- Genre: Sketch comedy
- Created by: Deborah McKay
- Developed by: Deborah McKay Vince Manze
- Written by: Deborah McKay Steve Mackal Tom Burkhard
- Directed by: Jon Ezrine Dominic Orlando Rick Squire
- Starring: Patrick J. Dancy Eddie Garcia Bobby Leslie Damon Sharpe Chris Wolf
- Voices of: Corey Burton
- Theme music composer: Charlie Midnight Dan Hartman
- Opening theme: "(We're The) Guys Next Door"
- Composers: David Shapiro Howie Hersh
- Country of origin: United States
- Original language: English
- No. of seasons: 1
- No. of episodes: 13

Production
- Executive producers: Vince Manze Deb Leibling
- Producer: Deborah McKay
- Production location: NBC Studios, Burbank, California
- Editor: Lynne Lussier
- Running time: 30 minutes
- Production company: NBC Productions

Original release
- Network: NBC
- Release: 27 August 1990 – 16 February 1991

= Guys Next Door =

American television series

Guys Next Door is an American sketch comedy television series aired on NBC in the 1990–91 season as part of its Saturday morning lineup. It featured a boy band performing comedy sketches and spoofs, as a combination of New Kids on the Block with The Monkees. The show starred Patrick J. Dancy, Eddie Garcia, Bobby Leslie, Damon Sharpe, and Chris Wolf. Several music videos were created for the individual episodes; they were produced by Joseph Sassone and directed by Dominic Orlando.

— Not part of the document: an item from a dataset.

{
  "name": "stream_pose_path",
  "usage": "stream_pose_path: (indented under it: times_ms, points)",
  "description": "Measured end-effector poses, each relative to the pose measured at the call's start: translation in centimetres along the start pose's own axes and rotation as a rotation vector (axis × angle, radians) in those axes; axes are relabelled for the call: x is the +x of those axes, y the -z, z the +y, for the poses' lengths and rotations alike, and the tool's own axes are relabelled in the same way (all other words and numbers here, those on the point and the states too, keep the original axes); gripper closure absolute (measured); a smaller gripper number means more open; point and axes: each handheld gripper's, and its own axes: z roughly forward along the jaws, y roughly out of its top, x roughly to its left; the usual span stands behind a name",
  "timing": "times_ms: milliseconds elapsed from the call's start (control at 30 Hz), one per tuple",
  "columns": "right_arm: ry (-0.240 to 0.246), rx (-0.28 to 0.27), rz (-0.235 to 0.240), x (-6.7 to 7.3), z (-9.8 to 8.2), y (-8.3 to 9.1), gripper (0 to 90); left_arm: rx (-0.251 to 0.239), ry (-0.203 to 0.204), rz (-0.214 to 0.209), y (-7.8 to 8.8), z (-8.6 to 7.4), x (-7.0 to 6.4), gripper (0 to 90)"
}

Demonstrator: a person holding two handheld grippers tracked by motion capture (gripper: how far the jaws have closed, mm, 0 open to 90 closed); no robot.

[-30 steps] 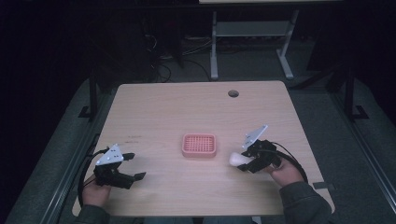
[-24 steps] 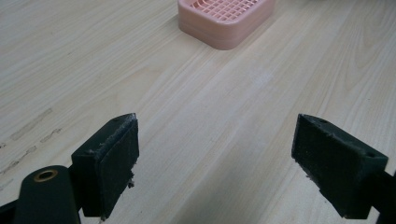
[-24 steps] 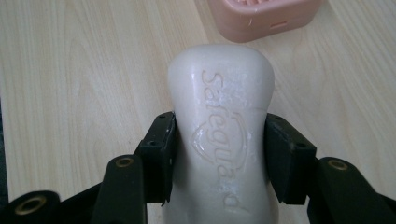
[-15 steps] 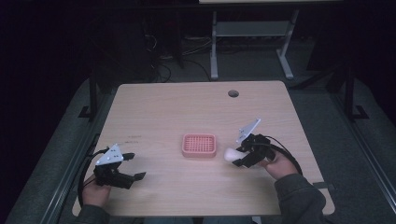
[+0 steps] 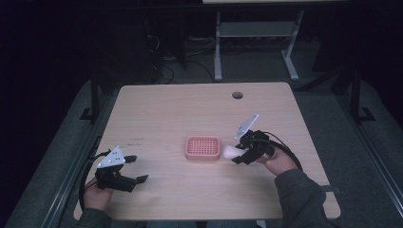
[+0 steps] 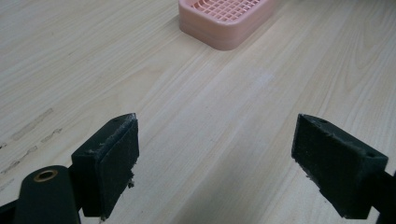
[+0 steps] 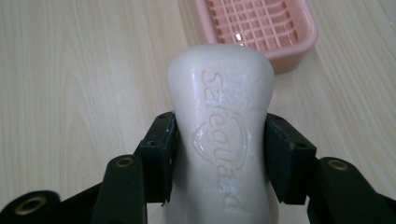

As a band, the group was signed to SBK Records and released a self-titled album, which spawned a single titled "I've Been Waiting for You". The single peaked at #42 on the Billboard Hot 100 singles chart on February 23, 1991.

While Wolf and Leslie dropped out of the public eye after the show ended, Dancy and Garcia are still active as actors. Sharpe is currently a music producer and songwriter who has worked with such artists as Jennifer Lopez, Kylie Minogue, Anastacia, Kelly Rowland, Big Time Rush, New Boyz, and Monica.

The series sparked criticism by parents, teachers, and media experts due to airing a targeted program for young adult audiences on Saturday mornings that was since attended to be a marathon for children, causing the series to be cancelled after one season. Prior to its cancellation in 1991, then-President George H. W. Bush signed a deal to require educational content on NBC by the Children's Television Act, which became a downfall for the network and completely eliminating children’s programming in Summer 1992.